| ASSIGNMENT |
Output the following data exactly.

*-*-*

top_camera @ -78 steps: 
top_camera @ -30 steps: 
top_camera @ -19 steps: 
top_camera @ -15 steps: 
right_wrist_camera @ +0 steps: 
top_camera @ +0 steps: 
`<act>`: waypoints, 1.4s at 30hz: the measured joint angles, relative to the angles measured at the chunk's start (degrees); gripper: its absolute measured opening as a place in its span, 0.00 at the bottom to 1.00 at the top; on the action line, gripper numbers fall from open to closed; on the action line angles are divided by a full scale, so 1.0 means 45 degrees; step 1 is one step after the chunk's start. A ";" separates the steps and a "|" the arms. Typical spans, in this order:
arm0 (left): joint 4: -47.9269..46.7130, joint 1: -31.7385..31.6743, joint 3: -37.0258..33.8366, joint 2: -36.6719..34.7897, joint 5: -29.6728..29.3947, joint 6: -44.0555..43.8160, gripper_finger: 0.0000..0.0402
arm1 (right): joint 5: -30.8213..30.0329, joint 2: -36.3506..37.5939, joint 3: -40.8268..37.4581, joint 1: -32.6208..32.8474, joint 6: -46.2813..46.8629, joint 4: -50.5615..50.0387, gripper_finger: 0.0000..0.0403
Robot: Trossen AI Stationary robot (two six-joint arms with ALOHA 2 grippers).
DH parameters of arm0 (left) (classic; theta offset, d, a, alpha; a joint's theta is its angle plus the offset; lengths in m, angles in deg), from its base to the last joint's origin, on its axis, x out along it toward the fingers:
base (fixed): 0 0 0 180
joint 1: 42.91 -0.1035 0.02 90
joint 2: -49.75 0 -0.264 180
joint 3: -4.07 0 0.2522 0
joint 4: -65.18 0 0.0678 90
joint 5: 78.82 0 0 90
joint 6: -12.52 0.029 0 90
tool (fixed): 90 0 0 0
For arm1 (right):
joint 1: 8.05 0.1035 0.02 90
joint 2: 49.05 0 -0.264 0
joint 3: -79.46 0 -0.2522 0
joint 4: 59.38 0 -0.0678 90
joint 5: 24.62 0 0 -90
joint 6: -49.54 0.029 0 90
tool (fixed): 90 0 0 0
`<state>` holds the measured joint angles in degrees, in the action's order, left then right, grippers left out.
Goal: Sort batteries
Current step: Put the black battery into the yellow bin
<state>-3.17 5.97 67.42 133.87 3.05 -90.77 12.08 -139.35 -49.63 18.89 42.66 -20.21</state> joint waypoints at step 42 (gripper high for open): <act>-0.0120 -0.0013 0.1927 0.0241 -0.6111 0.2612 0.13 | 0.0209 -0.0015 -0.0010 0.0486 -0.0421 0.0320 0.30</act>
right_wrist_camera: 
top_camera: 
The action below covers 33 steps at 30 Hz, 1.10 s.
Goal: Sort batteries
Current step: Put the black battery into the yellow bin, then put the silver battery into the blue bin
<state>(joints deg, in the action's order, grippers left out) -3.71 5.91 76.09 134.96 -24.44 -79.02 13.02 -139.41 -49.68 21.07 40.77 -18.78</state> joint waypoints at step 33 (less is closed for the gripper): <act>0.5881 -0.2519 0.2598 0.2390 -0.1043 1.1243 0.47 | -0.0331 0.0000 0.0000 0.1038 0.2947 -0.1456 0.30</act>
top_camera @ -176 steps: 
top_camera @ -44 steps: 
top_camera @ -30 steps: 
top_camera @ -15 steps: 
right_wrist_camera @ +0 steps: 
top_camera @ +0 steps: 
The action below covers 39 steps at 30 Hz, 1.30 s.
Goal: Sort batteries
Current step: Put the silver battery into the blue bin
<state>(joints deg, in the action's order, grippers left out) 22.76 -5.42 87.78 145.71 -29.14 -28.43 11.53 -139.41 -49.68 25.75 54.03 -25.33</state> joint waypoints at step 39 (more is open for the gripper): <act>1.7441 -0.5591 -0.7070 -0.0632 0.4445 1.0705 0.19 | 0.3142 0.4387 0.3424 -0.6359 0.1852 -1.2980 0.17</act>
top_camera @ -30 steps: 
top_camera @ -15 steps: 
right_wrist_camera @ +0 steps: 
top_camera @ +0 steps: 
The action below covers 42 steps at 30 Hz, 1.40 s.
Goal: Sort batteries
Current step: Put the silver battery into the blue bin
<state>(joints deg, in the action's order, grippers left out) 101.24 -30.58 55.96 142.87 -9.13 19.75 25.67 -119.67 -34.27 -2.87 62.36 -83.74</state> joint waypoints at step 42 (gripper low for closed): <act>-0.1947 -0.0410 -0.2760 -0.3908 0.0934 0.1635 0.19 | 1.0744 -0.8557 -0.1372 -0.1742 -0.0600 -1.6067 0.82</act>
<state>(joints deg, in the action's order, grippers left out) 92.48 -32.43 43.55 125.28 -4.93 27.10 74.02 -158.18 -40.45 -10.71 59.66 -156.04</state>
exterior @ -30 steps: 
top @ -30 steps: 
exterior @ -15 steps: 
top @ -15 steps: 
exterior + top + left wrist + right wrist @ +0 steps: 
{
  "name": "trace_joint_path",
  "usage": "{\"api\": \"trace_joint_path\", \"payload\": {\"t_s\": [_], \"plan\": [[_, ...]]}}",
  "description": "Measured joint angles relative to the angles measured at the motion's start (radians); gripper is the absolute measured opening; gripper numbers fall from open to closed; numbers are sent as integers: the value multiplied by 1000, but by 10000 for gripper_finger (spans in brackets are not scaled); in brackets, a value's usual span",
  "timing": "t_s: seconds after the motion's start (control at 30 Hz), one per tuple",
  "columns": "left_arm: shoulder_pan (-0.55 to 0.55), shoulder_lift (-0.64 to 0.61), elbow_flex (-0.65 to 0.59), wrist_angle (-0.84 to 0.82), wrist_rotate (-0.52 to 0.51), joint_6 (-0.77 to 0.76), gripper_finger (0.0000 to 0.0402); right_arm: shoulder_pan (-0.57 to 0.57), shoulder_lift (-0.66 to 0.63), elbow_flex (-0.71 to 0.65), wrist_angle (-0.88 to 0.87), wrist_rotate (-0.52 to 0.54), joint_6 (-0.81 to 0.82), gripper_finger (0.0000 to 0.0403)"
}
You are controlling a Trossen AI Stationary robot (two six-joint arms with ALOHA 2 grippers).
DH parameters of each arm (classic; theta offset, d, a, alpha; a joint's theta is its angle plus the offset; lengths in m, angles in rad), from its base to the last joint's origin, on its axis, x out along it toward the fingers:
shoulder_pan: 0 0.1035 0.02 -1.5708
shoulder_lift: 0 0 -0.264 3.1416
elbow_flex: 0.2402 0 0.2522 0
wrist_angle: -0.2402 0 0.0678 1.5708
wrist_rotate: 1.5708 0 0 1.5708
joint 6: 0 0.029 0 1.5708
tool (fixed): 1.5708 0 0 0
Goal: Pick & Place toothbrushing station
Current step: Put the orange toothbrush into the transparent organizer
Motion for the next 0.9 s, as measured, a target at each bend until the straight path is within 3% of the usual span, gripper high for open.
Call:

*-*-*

| RESPONSE TO THIS EXERCISE |
top_camera @ -78 steps: 
top_camera @ -30 steps: 
top_camera @ -19 steps: 
top_camera @ -15 steps: 
right_wrist_camera @ +0 steps: 
top_camera @ +0 steps: 
`<act>`: waypoints, 1.4s at 30hz: the measured joint angles, relative to the angles measured at the chunk's start (degrees); gripper: its absolute measured opening as a place in its span, 0.00 at the bottom to 1.00 at the top; on the action line, gripper numbers fall from open to closed; on the action line angles are divided by a full scale, so 1.0 means 45 degrees; step 1 is one step after the chunk's start. A ";" separates the steps and a "|" the arms. Typical spans, in this order:
arm0 (left): joint 4: -47.9269..46.7130, joint 1: -31.7385..31.6743, joint 3: -37.0258..33.8366, joint 2: -36.6719..34.7897, joint 5: -29.6728..29.3947, joint 6: -44.0555..43.8160, gripper_finger: 0.0000..0.0402
arm1 (right): joint 5: -30.8213..30.0329, joint 2: -36.3506..37.5939, joint 3: -40.8268..37.4581, joint 1: -32.6208..32.8474, joint 6: -46.2813..46.8629, joint 4: -50.5615..50.0387, gripper_finger: 0.0000..0.0403
Robot: Trossen AI Stationary robot (two six-joint arms with ALOHA 2 grippers).
DH parameters of arm0 (left) (classic; theta offset, d, a, alpha; a joint's theta is its angle plus the offset; lengths in m, angles in deg), from its base to the last joint's origin, on its axis, x out along it toward the fingers:
base (fixed): 0 0 0 180
joint 1: 42.91 -0.1035 0.02 90
joint 2: -49.75 0 -0.264 180
joint 3: -4.07 0 0.2522 0
joint 4: -65.18 0 0.0678 90
joint 5: 78.82 0 0 90
joint 6: -12.52 0.029 0 90
tool (fixed): 90 0 0 0
For arm1 (right):
joint 1: 8.05 0.1035 0.02 90
joint 2: 49.05 0 -0.264 0
joint 3: -79.46 0 -0.2522 0
joint 4: 59.38 0 -0.0678 90
joint 5: 24.62 0 0 -90
joint 6: -49.54 0.029 0 90
tool (fixed): 90 0 0 0
`<state>` holds the measured joint angles in degrees, in the action's order, left then right, grippers left out.
Goal: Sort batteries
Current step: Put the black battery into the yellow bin
<state>-3.17 5.97 67.42 133.87 3.05 -90.77 12.08 -139.35 -49.63 18.89 42.66 -20.21</state> joint waypoints at step 42 (gripper high for open): <act>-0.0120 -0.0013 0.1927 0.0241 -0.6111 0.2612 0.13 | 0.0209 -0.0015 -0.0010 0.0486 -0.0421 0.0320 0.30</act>
right_wrist_camera: 
top_camera: 
The action below covers 33 steps at 30 Hz, 1.10 s.
Goal: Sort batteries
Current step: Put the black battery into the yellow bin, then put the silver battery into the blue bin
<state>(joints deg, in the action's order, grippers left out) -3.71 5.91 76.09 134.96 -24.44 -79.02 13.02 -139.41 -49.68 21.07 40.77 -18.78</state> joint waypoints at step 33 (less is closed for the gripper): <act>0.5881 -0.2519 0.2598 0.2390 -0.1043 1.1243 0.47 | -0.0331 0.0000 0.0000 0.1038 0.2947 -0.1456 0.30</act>
top_camera @ -176 steps: 
top_camera @ -44 steps: 
top_camera @ -30 steps: 
top_camera @ -15 steps: 
right_wrist_camera @ +0 steps: 
top_camera @ +0 steps: 
The action below covers 39 steps at 30 Hz, 1.30 s.
Goal: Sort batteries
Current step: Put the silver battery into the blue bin
<state>(joints deg, in the action's order, grippers left out) 22.76 -5.42 87.78 145.71 -29.14 -28.43 11.53 -139.41 -49.68 25.75 54.03 -25.33</state> joint waypoints at step 39 (more is open for the gripper): <act>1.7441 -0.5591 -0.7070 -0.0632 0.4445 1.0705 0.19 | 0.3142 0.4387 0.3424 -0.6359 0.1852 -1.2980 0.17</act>
top_camera @ -30 steps: 
top_camera @ -15 steps: 
right_wrist_camera @ +0 steps: 
top_camera @ +0 steps: 
The action below covers 42 steps at 30 Hz, 1.40 s.
Goal: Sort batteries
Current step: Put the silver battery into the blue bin
<state>(joints deg, in the action's order, grippers left out) 101.24 -30.58 55.96 142.87 -9.13 19.75 25.67 -119.67 -34.27 -2.87 62.36 -83.74</state> joint waypoints at step 42 (gripper low for closed): <act>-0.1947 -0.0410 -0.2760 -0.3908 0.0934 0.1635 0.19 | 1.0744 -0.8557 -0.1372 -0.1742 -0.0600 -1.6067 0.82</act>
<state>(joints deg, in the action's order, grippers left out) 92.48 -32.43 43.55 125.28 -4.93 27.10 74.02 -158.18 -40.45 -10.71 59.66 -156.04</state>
exterior @ -30 steps: 
top @ -30 steps: 
exterior @ -15 steps: 
top @ -15 steps: 
exterior + top + left wrist + right wrist @ +0 steps: 
{
  "name": "trace_joint_path",
  "usage": "{\"api\": \"trace_joint_path\", \"payload\": {\"t_s\": [_], \"plan\": [[_, ...]]}}",
  "description": "Measured joint angles relative to the angles measured at the motion's start (radians); gripper is the absolute measured opening; gripper numbers fall from open to closed; numbers are sent as integers: the value multiplied by 1000, but by 10000 for gripper_finger (spans in brackets are not scaled); in brackets, a value's usual span",
  "timing": "t_s: seconds after the motion's start (control at 30 Hz), one per tuple",
  "columns": "left_arm: shoulder_pan (-0.55 to 0.55), shoulder_lift (-0.64 to 0.61), elbow_flex (-0.65 to 0.59), wrist_angle (-0.84 to 0.82), wrist_rotate (-0.52 to 0.51), joint_6 (-0.77 to 0.76), gripper_finger (0.0000 to 0.0402); right_arm: shoulder_pan (-0.57 to 0.57), shoulder_lift (-0.66 to 0.63), elbow_flex (-0.71 to 0.65), wrist_angle (-0.88 to 0.87), wrist_rotate (-0.52 to 0.54), joint_6 (-0.81 to 0.82), gripper_finger (0.0000 to 0.0403)"
}
You are controlling a Trossen AI Stationary robot (two six-joint arms with ALOHA 2 grippers).
DH parameters of each arm (classic; theta offset, d, a, alpha; a joint's theta is its angle plus the offset; lengths in m, angles in rad), from its base to the last joint's origin, on its axis, x out along it toward the fingers:
shoulder_pan: 0 0.1035 0.02 -1.5708
shoulder_lift: 0 0 -0.264 3.1416
elbow_flex: 0.2402 0 0.2522 0
wrist_angle: -0.2402 0 0.0678 1.5708
wrist_rotate: 1.5708 0 0 1.5708
joint 6: 0 0.029 0 1.5708
tool (fixed): 1.5708 0 0 0
Goal: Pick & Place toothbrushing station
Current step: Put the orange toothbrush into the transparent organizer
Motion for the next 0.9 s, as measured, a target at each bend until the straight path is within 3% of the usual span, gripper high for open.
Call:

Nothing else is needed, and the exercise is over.